*REQUIRED ACTION*. Word for word, reproduce the data that follows.

*EXTRACTED DATA*.

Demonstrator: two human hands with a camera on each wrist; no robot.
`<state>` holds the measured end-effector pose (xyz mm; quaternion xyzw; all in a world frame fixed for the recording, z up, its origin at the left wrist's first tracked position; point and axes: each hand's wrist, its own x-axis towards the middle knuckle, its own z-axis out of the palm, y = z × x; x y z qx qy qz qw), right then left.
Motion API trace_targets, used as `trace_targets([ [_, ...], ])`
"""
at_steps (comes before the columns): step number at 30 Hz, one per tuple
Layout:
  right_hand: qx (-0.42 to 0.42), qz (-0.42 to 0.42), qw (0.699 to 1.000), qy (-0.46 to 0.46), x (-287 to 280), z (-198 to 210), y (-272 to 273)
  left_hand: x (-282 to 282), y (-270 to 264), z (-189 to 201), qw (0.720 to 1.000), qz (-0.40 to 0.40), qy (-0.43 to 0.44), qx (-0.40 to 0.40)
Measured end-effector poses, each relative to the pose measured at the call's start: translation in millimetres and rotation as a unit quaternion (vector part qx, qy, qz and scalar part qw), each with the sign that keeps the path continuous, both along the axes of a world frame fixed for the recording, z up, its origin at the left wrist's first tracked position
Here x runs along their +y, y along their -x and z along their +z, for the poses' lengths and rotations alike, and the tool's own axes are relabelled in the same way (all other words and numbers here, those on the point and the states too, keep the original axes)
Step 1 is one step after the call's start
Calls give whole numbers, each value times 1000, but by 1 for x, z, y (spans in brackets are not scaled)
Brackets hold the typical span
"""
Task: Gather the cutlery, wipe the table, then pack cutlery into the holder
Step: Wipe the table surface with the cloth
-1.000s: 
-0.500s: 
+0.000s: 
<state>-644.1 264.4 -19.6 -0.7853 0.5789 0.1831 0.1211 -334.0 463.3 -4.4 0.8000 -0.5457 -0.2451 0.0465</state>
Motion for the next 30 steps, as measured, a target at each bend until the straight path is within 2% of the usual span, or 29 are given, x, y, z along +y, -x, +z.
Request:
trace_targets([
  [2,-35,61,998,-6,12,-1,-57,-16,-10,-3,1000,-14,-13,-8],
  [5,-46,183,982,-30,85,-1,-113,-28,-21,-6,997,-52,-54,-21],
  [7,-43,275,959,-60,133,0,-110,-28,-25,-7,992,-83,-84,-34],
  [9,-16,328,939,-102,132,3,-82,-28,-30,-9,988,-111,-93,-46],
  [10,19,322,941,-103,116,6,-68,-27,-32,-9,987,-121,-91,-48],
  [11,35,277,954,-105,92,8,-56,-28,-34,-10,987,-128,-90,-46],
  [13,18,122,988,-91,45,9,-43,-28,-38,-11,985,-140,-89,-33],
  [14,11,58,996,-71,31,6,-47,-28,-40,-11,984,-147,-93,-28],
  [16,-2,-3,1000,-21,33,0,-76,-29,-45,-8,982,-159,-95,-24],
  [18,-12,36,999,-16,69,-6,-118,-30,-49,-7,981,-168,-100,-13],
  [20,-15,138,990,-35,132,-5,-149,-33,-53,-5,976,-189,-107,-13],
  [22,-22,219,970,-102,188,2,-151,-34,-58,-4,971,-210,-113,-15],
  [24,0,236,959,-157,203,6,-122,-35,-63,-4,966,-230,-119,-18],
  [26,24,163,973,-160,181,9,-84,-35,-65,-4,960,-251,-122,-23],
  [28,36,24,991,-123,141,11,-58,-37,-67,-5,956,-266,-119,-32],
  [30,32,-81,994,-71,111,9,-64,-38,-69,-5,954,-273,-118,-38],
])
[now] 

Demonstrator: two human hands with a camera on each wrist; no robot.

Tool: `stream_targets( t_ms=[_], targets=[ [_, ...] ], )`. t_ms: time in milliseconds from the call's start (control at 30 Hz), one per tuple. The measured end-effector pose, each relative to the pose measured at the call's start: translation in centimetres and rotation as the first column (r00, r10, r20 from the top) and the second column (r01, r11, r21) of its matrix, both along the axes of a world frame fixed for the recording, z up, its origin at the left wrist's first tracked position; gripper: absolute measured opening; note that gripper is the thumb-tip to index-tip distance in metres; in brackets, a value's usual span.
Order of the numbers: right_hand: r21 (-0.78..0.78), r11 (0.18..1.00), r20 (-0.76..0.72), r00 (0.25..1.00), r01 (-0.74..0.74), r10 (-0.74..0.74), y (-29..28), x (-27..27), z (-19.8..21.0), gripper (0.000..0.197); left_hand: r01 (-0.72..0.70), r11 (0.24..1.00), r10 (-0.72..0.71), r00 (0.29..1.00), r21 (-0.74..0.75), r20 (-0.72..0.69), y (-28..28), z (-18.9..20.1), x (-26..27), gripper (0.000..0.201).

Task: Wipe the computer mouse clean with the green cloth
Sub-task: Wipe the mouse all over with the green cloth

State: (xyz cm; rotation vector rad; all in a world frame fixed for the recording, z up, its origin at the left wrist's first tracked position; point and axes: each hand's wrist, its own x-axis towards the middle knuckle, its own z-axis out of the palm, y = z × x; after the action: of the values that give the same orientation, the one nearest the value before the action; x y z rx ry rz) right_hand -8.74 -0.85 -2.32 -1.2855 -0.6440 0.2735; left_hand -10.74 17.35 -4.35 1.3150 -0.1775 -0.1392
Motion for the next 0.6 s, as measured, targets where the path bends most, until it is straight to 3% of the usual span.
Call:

*SOLUTION TO THIS PROBLEM*.
Demonstrator: two human hands with a camera on each wrist; no robot.
`<state>` holds the measured end-effector pose (xyz mm; quaternion xyzw; all in a world frame fixed for the recording, z up, its origin at the left wrist's first tracked position; point and axes: each hand's wrist, its own x-axis towards the middle knuckle, its own z-axis out of the palm, y = z × x; x y z qx qy qz qw), right then left.
Motion API trace_targets, used as `trace_targets([ [_, ...], ])`
"""
at_steps (comes before the columns): step number at 30 Hz, one per tuple
Layout:
  right_hand: qx (-0.42 to 0.42), qz (-0.42 to 0.42), qw (0.699 to 1.000), qy (-0.46 to 0.46), x (-287 to 280), z (-198 to 210), y (-272 to 273)
  left_hand: x (-282 to 282), y (-270 to 264), z (-189 to 201), qw (0.720 to 1.000), qz (-0.40 to 0.40), qy (-0.43 to 0.44), qx (-0.40 to 0.40)
Measured end-effector poses, each relative to the pose measured at the call's start: translation in millimetres and rotation as a unit quaternion (vector part qx, qy, qz and scalar part qw), each with the sign that keeps the path continuous, both along the axes of a world frame fixed for the recording, z up, its origin at the left wrist's first tracked position
Here x runs along their +y, y along their -x and z along their +z, for the poses' lengths and rotations alike, and the tool's own axes are relabelled in the same way (all other words and numbers here, those on the point and the states too, keep the original axes)
Step 1 is one step after the call's start
Calls give whole numbers, each value times 1000, but by 1 for x, z, y (spans in brackets are not scaled)
Brackets hold the typical span
"""
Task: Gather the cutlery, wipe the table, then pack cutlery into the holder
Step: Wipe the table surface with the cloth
-1.000s: 
-0.500s: 
+0.000s: 
<state>-644.1 264.4 -19.6 -0.7853 0.5789 0.1831 0.1211 -334.0 463.3 -4.4 0.8000 -0.5457 -0.2451 0.0465</state>
Motion for the next 30 steps, as measured, a target at each bend until the straight path is within 2% of the usual span, or 29 are given, x, y, z along +y, -x, +z.
Request:
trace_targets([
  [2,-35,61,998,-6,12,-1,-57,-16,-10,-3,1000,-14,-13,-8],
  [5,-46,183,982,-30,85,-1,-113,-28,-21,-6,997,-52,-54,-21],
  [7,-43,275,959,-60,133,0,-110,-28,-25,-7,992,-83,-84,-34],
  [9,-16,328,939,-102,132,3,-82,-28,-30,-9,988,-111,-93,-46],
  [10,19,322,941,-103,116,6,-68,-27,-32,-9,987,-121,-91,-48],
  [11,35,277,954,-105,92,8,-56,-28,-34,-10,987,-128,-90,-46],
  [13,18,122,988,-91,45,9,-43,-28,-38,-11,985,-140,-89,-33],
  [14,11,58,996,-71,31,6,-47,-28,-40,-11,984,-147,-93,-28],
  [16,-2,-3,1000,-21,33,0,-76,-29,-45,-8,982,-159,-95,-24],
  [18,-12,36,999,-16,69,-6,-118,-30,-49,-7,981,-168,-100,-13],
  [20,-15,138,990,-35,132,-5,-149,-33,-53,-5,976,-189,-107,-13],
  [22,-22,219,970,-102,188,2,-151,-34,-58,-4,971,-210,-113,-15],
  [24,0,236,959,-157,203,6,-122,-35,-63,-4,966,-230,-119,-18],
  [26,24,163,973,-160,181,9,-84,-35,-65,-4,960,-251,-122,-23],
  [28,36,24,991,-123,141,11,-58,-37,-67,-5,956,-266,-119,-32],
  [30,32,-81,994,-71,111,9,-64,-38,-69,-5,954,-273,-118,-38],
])
[now] 

Demonstrator: two human hands with a camera on each wrist; no robot.

Tool: `stream_targets( t_ms=[_], targets=[ [_, ...] ], )`. t_ms: time in milliseconds from the call's start (control at 30 Hz), one per tuple. The measured end-effector pose, each relative to the pose measured at the call's start: translation in centimetres and rotation as the first column (r00, r10, r20 from the top) and the second column (r01, r11, r21) of its matrix, both along the axes of a world frame fixed for the recording, z up, its origin at the left wrist's first tracked position; gripper: absolute measured opening; note that gripper is the thumb-tip to index-tip distance in metres; in brackets, a value's usual span.
Order of the numbers: right_hand: r21 (-0.78..0.78), r11 (0.18..1.00), r20 (-0.76..0.72), r00 (0.25..1.00), r01 (-0.74..0.74), r10 (-0.74..0.74), y (-29..28), x (-27..27), z (-19.8..21.0), gripper (0.000..0.197); left_hand: r01 (-0.72..0.70), r11 (0.24..1.00), r10 (-0.72..0.71), r00 (0.29..1.00), r21 (-0.74..0.75), r20 (-0.72..0.69), y (-28..28), z (-18.9..20.1), x (-26..27), gripper (0.000..0.201).

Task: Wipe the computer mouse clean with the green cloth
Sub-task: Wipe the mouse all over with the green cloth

State: (xyz cm; rotation vector rad; all in a world frame fixed for the recording, z up, its origin at the left wrist's first tracked position; point and axes: each hand's wrist, its own x-axis towards the middle knuckle, its own z-axis out of the palm, y = z × x; after the action: of the values that give the same orientation, the one nearest the value before the action; x y z rx ry rz) right_hand -8.74 -0.85 -2.32 -1.2855 -0.6440 0.2735; left_hand -10.74 17.35 -4.35 1.3150 -0.1775 -0.1392
Motion for the next 0.6 s, as measured, targets where the path bends most, until it is straight to 3% of the usual span.
Call:

Work on this exercise is finished, so nothing remains.